Hij was ondermeer in Bangladesh en schetste voor de T.V. een angstaanjagend toekomstbeeld voor dit land. Jaarlijks zijn er overstromingen en die zullen steeds erger worden. Enerzijds door de stijging van de zeespiegel, anderzijds door toenemend smeltwater uit de Himalaya door klimaatverhoging. Als er geen ingrijpende maatregelen worden getroffen moeten volgens de fotograaf binnen afzienbare tijd zo’n 50 miljoen mensen geëvacueerd worden.
      Ik had dit verhaal al eens gehoord. In 2002 was ik in de hoofdstad Dhaka na een tiendaags bezoek aan de Cooch Behar enclaves in het uiterste noorden van dit land bij de grens met India. .
      Het regende vrijwel onafgebroken, de elektriciteit viel voortdurend uit, grote delen van het gebied stonden onder water en het wemelde er van de muggen.

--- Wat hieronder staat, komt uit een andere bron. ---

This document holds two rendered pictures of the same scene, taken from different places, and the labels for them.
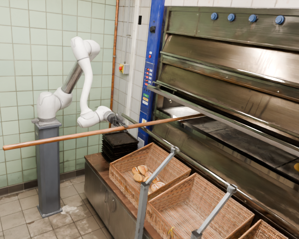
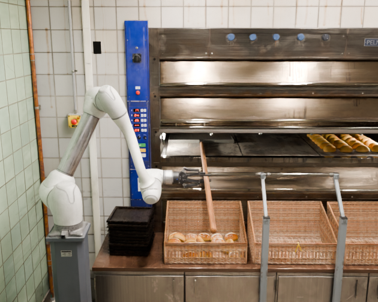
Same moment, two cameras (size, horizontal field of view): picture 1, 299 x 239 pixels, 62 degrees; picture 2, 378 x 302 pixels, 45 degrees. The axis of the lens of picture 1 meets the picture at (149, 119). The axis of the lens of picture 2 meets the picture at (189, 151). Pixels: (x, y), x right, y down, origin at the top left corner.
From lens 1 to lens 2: 2.37 m
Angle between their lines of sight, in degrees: 49
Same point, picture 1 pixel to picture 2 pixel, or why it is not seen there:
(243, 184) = (302, 182)
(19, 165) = not seen: outside the picture
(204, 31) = (219, 53)
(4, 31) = not seen: outside the picture
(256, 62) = (288, 73)
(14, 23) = not seen: outside the picture
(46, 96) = (74, 187)
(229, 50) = (256, 67)
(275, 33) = (299, 47)
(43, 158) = (85, 289)
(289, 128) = (330, 118)
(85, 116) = (156, 186)
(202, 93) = (236, 115)
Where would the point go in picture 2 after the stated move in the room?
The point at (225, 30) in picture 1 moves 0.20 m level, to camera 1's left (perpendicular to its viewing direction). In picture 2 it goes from (246, 50) to (231, 50)
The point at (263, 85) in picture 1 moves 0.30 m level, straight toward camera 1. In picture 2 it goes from (299, 91) to (330, 96)
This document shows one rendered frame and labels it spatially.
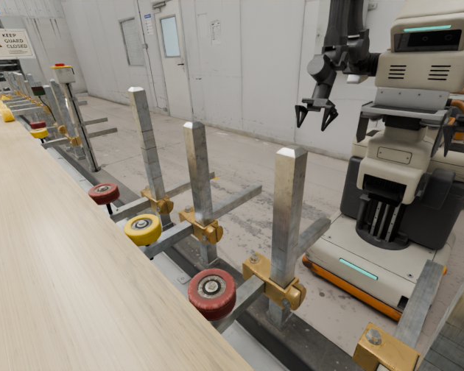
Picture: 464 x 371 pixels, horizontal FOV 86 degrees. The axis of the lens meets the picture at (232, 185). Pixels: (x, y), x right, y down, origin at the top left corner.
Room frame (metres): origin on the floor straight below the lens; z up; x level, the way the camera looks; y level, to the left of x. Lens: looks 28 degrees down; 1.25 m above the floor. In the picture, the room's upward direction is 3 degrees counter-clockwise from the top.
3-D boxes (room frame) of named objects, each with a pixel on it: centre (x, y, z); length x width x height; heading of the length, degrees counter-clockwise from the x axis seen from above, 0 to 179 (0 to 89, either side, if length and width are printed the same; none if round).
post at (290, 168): (0.35, -0.09, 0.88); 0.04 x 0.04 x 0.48; 43
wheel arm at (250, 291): (0.42, -0.10, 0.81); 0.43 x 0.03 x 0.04; 133
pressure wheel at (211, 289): (0.28, 0.04, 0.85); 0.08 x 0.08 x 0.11
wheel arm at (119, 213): (0.78, 0.24, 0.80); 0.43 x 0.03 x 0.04; 133
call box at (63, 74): (1.26, 0.75, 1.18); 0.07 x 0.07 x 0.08; 43
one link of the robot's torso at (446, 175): (0.95, -0.78, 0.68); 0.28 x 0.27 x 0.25; 43
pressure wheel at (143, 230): (0.46, 0.21, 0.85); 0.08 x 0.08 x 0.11
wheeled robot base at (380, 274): (1.11, -0.86, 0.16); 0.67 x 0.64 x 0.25; 133
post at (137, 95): (0.72, 0.25, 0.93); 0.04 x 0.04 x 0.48; 43
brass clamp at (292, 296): (0.37, -0.08, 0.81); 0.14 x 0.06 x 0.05; 43
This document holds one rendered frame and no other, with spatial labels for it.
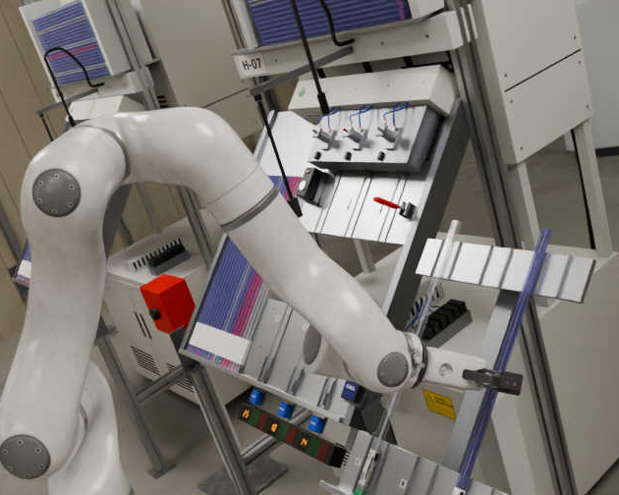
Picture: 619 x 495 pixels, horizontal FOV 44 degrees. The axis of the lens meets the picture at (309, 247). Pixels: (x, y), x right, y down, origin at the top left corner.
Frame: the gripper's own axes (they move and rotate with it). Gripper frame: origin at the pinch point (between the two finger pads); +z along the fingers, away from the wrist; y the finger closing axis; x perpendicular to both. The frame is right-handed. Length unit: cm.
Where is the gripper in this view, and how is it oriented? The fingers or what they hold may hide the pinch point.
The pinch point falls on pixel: (496, 379)
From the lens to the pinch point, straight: 123.6
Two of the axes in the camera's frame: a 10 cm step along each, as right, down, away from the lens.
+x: -2.0, 9.7, -1.0
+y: -3.8, 0.2, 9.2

      In mijn hotel in Dhaka logeerde een Nederlandse waterbouwkundig ingenieur, die daar was op uitnodiging van de Bengaalse overheid. Hij moest adviezen geven.

 ‘’Hopeloos’’, zei hij in vertrouwen tegen mij. ‘’Hopeloos. Wat ze hier doen is letterlijk dweilen met de kraan open. Als je hier in de toekomst grote rampen wil voorkomen moet er een Deltaplan komen. Groter, veel groter dan het onze. Dat gaat een paar honderd miljard US$ kosten. En dat is hier natuurlijk niet’’.

Hij was er al voor de zevende keer. Hij had zich echt in het land verdiept; hield van de mensen; van hun cultuur.
      ‘’Ze hebben niet zoveel om trots op te zijn’’, zei hij. ‘’Maar als je wilt neem ik je mee naar Savar. Dat is een kilometer of 40. Daar is het National Martyrs Memorial. Dat staat symbool voor hun vrijheidsstrijd.

 
Jatiyo Sriti Shoudho
   

Het monument in Savar, dat in 1982 werd onthuld.
      Van een bezoek kwam het overigens niet. Koorts, diarree, uitdrogingsverschijnselen en tientallen muggenbulten.  De ansichtkaart heb ik in Dhaka gekocht
.
  Op de voorgrond met rode cirkel in het midden de Bangladeshi vlag.

Bij de onafhankelijkheid van India en Pakistan in 1947 werd Oost-Bengalen tot een provincie van Pakistan gemaakt: Oost-Pakistan. Tot groot ongenoegen van de Bengali’s die gediscrimineerd of genegeerd werden door West-Pakistan.
      Dit leidde in 1971 tot een onafhankelijkheidsoorlog die negen maanden duurde. Er kwamen 3 miljoen burgers en militairen om het leven. Uiteindelijk werd de strijd door de Oost-Bengalen gewonnen en werd de nieuwe staat Bangladesh uitgeroepen.